At first glance, there is little to connect these books, apart from their being the latest works by accomplished and prolific Canadian writers—one a deceptively short novel and the other a non-fictional narrative. Their reliance on the inner voice of the narrator to guide the story is one of few similarities. Furthermore, both focus on the sojourner, the wanderer, and the tension between paradoxical impulses of rootedness in place and momentum of the journey. My title here suggests the opposing but linked concepts of vicious and virtuous circles. Both involve inhabiting an uncomfortable present, though On Foot to Canterbury emphasizes growth and Second Place emphasizes seemingly fruitless repetition. Similarly, Cusk’s novel takes us so deeply inside the mind of the narrator that the claustrophobia is almost excruciating, while Haigh’s book draws the reader outside the visceral and personal story of the traveler with allusions, quotations, photographs, and footnotes.
Rachel Cusk’s Second Place is inspired by Mabel Dodge Luhan’s memoir Lorenzo in Time (1932), which is based on D. H. Lawrence’s stay at Luhan’s New Mexico guesthouse. Cusk’s narrator is M, and L is the visual artist whom she invites to stay at the “second place” belonging to the narrator and her husband, Tony. The title is multivalent, reflecting theme, location, and relationship. In many ways, the novel reminds me of Jean-Paul Sartre’s No Exit, envisioning hell as a room in which one must spend eternity with “other people.” The addressee in Cusk’s novel, Jeffers, is compelled to listen to M’s rambling narration, which is steeped in self-absorption and overthinking. The only route to escape is through the story.
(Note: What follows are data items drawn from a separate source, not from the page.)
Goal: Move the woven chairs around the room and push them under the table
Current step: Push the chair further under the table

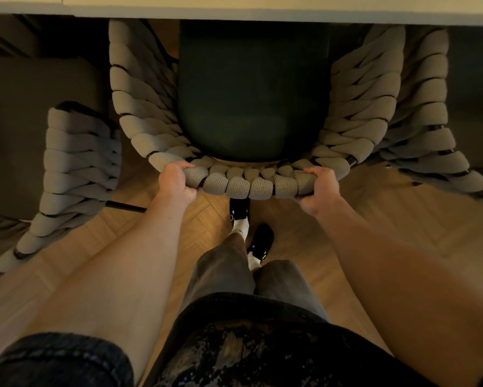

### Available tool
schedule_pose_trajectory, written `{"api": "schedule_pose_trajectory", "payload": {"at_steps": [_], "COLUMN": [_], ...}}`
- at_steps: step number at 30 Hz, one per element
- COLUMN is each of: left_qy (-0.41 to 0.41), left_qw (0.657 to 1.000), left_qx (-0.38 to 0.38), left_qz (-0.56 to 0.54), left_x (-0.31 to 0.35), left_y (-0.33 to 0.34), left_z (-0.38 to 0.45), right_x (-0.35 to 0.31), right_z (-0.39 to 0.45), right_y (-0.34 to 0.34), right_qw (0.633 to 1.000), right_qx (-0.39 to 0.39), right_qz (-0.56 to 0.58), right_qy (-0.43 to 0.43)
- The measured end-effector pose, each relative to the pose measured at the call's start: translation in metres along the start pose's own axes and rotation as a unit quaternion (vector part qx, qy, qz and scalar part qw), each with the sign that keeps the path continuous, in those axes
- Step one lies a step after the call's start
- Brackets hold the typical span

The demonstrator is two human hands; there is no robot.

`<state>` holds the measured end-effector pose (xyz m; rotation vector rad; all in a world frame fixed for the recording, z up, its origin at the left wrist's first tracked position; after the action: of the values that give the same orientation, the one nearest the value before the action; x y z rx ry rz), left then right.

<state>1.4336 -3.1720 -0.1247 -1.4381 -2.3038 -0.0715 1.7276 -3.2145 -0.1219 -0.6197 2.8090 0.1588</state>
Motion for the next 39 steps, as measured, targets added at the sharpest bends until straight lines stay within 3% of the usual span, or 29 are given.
{"api": "schedule_pose_trajectory", "payload": {"at_steps": [19, 24, 31, 36, 39], "left_qy": [-0.001, -0.013, 0.037, 0.076, 0.127], "left_qw": [0.998, 0.998, 0.997, 0.989, 0.951], "left_qx": [-0.025, -0.056, -0.07, -0.043, -0.014], "left_qz": [0.06, 0.021, 0.022, 0.12, 0.282], "left_x": [0.004, -0.001, -0.014, -0.031, -0.044], "left_y": [-0.001, -0.01, -0.026, -0.047, -0.055], "left_z": [-0.002, -0.017, -0.052, -0.071, -0.082], "right_x": [0.005, -0.001, -0.001, 0.007, 0.018], "right_z": [-0.001, -0.018, -0.041, -0.054, -0.061], "right_y": [-0.003, -0.013, -0.032, -0.048, -0.058], "right_qw": [0.999, 0.996, 0.977, 0.942, 0.907], "right_qx": [-0.013, -0.061, -0.077, -0.107, -0.126], "right_qz": [-0.002, -0.061, -0.197, -0.312, -0.395], "right_qy": [0.041, 0.035, -0.03, -0.062, -0.071]}}
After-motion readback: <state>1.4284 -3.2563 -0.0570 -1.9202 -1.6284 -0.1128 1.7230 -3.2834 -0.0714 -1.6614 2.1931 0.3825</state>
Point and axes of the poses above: each hand's wrist, its own z-axis towards the middle knuckle, its own y-axis out of the palm, x = y × z, the point moved 5 cm from there along z, towards the middle knuckle, and after that the axes turned 15 degrees about z, right-handed, at the moved point
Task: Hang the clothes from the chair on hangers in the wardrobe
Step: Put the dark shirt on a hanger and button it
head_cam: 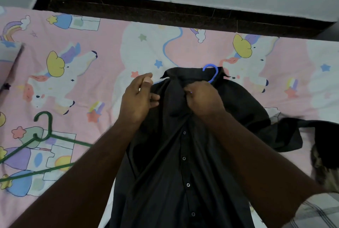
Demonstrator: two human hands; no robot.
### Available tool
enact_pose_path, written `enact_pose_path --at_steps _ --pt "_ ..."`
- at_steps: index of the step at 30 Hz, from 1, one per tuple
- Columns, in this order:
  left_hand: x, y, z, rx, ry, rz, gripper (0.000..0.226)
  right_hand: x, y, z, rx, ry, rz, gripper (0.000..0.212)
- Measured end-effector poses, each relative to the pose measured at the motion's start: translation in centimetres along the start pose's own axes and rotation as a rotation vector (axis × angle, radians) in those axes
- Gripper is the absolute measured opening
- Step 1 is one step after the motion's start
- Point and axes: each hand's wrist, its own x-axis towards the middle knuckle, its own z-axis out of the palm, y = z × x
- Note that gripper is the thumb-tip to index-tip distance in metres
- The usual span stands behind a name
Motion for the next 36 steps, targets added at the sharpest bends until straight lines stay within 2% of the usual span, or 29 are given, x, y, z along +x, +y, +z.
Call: enact_pose_path --at_steps 3,5,8,10,13,16,20,23,27,28,30,32,34,36 --pt "0.6 -2.1 -0.8 0.196 0.056 -0.011 0.019 -1.1 2.5 -2.6 0.052 0.138 0.174 0.022" --pt "1.0 -3.7 -1.1 0.372 0.035 -0.035 0.019 -1.8 4.9 -3.8 0.071 0.193 0.338 0.025" --pt "0.8 -5.3 -0.3 0.644 -0.092 -0.011 0.023 -2.8 8.2 -3.8 0.109 0.149 0.522 0.028" --pt "0.6 -5.8 0.9 0.708 -0.140 0.016 0.028 -3.4 9.7 -3.1 0.105 0.073 0.568 0.030" --pt "0.4 -6.6 3.1 0.721 -0.259 0.045 0.039 -4.5 10.6 -1.6 0.015 -0.039 0.556 0.036" --pt "0.2 -8.4 5.4 0.810 -0.435 0.080 0.039 -5.5 10.8 -0.5 -0.101 -0.166 0.533 0.045" --pt "-0.3 -10.4 7.7 0.917 -0.580 0.005 0.050 -6.8 10.5 0.9 -0.194 -0.207 0.462 0.036" --pt "-0.8 -10.8 7.9 0.878 -0.508 -0.038 0.046 -8.5 10.3 1.7 -0.208 -0.215 0.440 0.033" --pt "-3.3 -11.3 7.2 0.750 -0.230 -0.001 0.037 -10.1 8.1 2.2 -0.151 0.005 0.390 0.026" --pt "-4.1 -11.6 7.2 0.748 -0.208 -0.003 0.038 -10.4 7.1 2.6 -0.145 -0.012 0.371 0.028" --pt "-5.4 -12.2 7.1 0.778 -0.240 -0.042 0.044 -11.2 5.5 4.0 -0.169 -0.145 0.329 0.037" --pt "-6.1 -12.7 6.9 0.840 -0.289 -0.063 0.042 -12.2 4.6 5.2 -0.141 -0.236 0.291 0.030" --pt "-6.5 -12.8 6.5 0.930 -0.327 -0.057 0.034 -13.8 4.8 5.5 -0.094 -0.305 0.342 0.023" --pt "-7.0 -12.7 5.9 1.014 -0.362 -0.058 0.031 -16.0 5.1 5.2 -0.111 -0.381 0.389 0.029"
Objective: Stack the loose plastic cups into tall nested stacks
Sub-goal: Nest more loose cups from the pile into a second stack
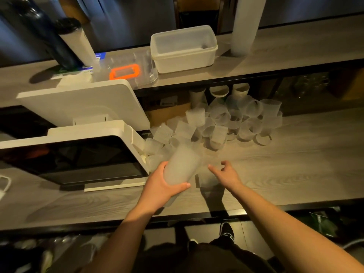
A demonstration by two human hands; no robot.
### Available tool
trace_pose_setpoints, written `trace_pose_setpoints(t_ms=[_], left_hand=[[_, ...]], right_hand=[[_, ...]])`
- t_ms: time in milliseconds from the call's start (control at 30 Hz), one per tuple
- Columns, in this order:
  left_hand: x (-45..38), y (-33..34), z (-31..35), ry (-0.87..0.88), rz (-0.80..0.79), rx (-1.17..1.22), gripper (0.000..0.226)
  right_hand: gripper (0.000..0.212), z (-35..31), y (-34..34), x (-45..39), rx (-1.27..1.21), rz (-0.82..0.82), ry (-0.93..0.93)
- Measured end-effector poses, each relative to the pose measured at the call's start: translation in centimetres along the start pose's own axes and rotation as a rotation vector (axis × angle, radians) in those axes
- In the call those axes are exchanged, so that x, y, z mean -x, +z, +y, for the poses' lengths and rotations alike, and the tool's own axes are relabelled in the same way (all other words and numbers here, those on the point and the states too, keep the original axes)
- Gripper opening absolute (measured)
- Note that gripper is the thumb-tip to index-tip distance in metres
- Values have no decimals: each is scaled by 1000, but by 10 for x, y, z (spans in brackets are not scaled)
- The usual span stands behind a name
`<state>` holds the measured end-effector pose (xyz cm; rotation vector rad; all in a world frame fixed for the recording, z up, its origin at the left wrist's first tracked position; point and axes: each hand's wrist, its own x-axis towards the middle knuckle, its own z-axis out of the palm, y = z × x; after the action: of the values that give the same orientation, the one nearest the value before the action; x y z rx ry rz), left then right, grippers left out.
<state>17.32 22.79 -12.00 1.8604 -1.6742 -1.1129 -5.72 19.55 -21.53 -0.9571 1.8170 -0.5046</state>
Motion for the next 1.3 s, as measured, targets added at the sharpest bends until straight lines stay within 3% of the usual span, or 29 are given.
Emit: trace_pose_setpoints(t_ms=[133,333,533,867,967,1133,1300], left_hand=[[4,-5,-9,-32,-2,14,78],[4,-10,-16,-63,10,-24,82],[5,-8,-13,-45,-3,-8,78],[-8,16,13,21,-79,-100,82],[-12,24,24,48,-122,-142,88],[-18,38,42,121,-201,-180,93],[-20,51,55,197,-260,-231,93]], right_hand=[[99,12,24,-9,121,-73,64],[84,29,40,-13,156,-7,58],[97,29,26,-3,-84,49,-9],[48,-10,-46,39,-631,173,-211],[58,-20,-68,52,-732,122,-298],[70,-28,-95,74,-559,109,-476],[60,-24,-111,83,-354,121,-522]])
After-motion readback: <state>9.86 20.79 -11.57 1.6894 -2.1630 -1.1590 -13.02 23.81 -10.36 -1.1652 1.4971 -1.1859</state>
M’s account to Jeffers begins in Paris, where she sees L’s paintings and is immediately reeled in, associating them with her own internal distress and longing for what she later recognizes as the freedom of masculinity. Years later, she invites L to her coastal home, but his arrival with a young woman, Brett, never satisfies what becomes an inexorable itch to glimpse L’s perspective and capture his attention. The couple’s “second place,” in an unidentified marsh area, becomes a controlling image in the narrative, as M initially tells L that she desires “to see what it looks like through your eyes” (17). The place is one of “desolation and solace and mystery, and it hasn’t yet told its secret to anyone,” but L resists painting M or the landscape and rejects her adulation. “L and Brett” import “a new standard, a new way of seeing, in which the old things could no longer hold their shape” (52). M analyzes every aspect of the guests’ behaviours and her own responses, punctuated by exclamations directed at Jeffers. The narrative reflects the impossibility of escape, and thus becomes the opposite of “moving” for the reader, who literally cannot put it down until the last pages. The reader is haunted like the wedding guest in Coleridge’s “Rime of the Ancient Mariner.”
While Haigh’s On Foot to Canterbury seems to evoke an opposing response in the reader—that is, a desire to remain in the physical and personal space of the story—it too describes a circular journey, with a narrator who is a restless wanderer and aspires to “walk my way into a better frame of mind” (xiv). Thus, Haigh’s narrative aspires to be a virtuous circle, cutting flint-like through distraction and returning with the pilgrim’s boon, which it then gives to the reader (251). Like Cusk’s novel, the book is a memento mori in that it focuses on a journey taken in the past. As Haigh notes, travelling plays an enormous role in his life, and the linear pilgrimage from Winchester to Canterbury—a road rich with historical and literary significance—is inspired by a tentative plan made with his father. Initially, he is reluctant to carry out this plan after his father’s death, but “itchy feet” and a constant awareness “of the existential clock ticking” (116) lead him to revise it into his own journey through a process of relentless self-doubt and grieving.
My own research has recently focused on pilgrimage narratives and their common features, which Haigh’s book incorporates: the maps, the time lag between seeing and recording, and self-presentation as both reflection and guide. The link between walking in the present and narrating the journey in the past fascinates me as a scholar and reader. Haigh comments in a blog post that “serious walkers . . . tend to be writers. Perhaps this is because walking lends itself to thinking, and long-distance hiking can produce enough mental material to fill a book” (“Literary Hikes”). The linear path to the shrine of Thomas Becket at Canterbury—with multiple allusions to Bunyan, Chaucer, Raleigh, Walton, and Keats—becomes Haigh’s journey, and it ends with his hope that “it inspires you to take journeys of your own” (251). Refreshing in its admission that there is “no hand of God reaching down to touch me on the forehead, no Vision on the Road to Damascus” (247), Haigh’s book still offers glimpses of wisdom in unexpected places. One involves Haigh’s conversation about fishing with a local whom he encounters on the road. Others concern Haigh’s allusions to places on the road in Bunyan’s allegory and his use of epigraphs from multiple texts.
Both Haigh’s and Cusk’s book challenges the reader—to remain focused, present, and vigilant while tracing what seems to be a vicious circle. Haigh’s book begins where it ends, with his recurring dream of almost reaching Canterbury, from which he awakens with a reminder of itchy feet. As Haigh states, “walking should lead to self-reflection, but . . . I can’t slow my thoughts enough to think deeply about anything” (64-65). The book itself, though, is evidence that one can walk the same path as other pilgrims, multiple times, and yet “never come this way again” (251).
Haigh, Ken. “Literary Hikes.” Ken Haigh: Author, 4 Feb. 2021, www.kenhaigh.ca/post/literary-hikes.